## Task details
After locating the line with "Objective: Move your" in the data that follows, return it and every later line exactly, up to and including the line with "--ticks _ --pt".

(Records drawn from a dataset)
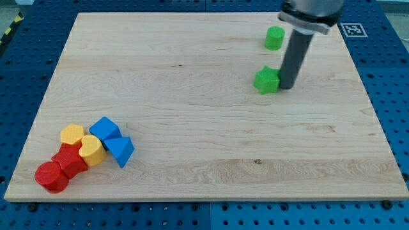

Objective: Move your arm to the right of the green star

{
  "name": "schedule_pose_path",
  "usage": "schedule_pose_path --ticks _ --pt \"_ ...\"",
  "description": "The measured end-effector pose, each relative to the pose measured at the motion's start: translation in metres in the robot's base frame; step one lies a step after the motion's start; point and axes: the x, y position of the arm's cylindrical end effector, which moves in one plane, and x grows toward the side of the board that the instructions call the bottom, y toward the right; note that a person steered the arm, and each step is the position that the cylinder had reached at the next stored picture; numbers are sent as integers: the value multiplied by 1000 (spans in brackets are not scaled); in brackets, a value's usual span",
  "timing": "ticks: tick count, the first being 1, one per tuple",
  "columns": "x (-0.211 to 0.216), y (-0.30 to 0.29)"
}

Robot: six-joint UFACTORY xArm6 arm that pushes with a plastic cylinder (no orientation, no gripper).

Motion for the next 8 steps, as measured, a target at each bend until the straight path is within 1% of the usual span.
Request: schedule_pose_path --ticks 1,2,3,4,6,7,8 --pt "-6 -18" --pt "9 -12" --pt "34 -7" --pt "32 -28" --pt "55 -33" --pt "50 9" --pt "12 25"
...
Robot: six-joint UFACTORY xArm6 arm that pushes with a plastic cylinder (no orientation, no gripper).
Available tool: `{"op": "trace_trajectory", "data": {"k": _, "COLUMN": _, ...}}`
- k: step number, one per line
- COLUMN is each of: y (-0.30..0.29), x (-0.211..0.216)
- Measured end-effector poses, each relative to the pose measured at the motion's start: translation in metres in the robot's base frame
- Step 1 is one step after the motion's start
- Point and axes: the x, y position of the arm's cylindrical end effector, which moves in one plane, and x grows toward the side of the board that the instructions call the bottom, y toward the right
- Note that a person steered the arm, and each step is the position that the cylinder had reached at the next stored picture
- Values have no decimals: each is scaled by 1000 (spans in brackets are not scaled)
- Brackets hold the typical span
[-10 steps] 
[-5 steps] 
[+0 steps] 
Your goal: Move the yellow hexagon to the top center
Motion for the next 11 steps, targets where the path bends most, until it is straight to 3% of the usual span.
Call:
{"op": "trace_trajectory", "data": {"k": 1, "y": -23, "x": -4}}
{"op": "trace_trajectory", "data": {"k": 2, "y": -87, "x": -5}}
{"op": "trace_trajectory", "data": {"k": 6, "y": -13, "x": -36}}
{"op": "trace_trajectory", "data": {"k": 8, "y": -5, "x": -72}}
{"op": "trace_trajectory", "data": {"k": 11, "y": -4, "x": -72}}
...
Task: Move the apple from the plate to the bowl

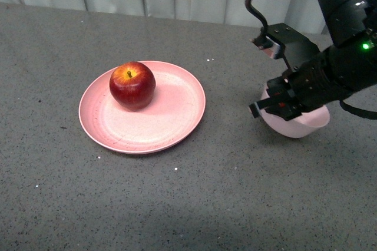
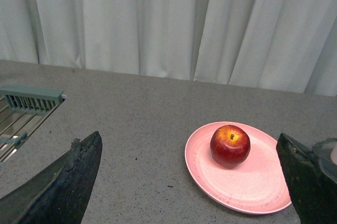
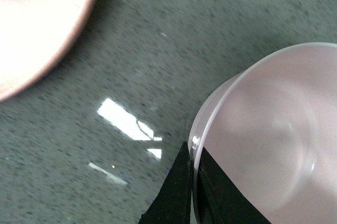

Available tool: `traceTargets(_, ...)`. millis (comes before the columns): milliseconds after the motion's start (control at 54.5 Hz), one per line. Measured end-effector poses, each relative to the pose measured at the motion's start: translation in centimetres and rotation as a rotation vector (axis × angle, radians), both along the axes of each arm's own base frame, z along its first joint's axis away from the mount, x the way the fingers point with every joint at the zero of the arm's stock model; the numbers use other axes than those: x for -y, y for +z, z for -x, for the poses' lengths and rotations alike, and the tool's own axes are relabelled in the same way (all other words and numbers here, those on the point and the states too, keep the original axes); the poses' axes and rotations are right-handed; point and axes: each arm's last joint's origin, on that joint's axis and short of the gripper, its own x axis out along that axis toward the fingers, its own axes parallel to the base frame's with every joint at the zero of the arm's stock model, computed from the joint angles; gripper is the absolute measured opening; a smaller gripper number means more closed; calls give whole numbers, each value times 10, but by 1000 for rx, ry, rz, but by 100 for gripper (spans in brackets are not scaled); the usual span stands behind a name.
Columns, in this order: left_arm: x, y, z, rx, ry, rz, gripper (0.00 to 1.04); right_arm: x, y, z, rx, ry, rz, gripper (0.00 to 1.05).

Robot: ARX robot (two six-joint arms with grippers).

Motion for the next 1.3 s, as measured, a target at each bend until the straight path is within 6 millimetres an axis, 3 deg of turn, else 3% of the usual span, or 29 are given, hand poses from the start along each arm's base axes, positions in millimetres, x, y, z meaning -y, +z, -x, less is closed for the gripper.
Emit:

## Task output
Objective: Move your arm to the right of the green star

{
  "name": "schedule_pose_path",
  "usage": "schedule_pose_path --ticks _ --pt \"_ ...\"",

This output requires nothing more.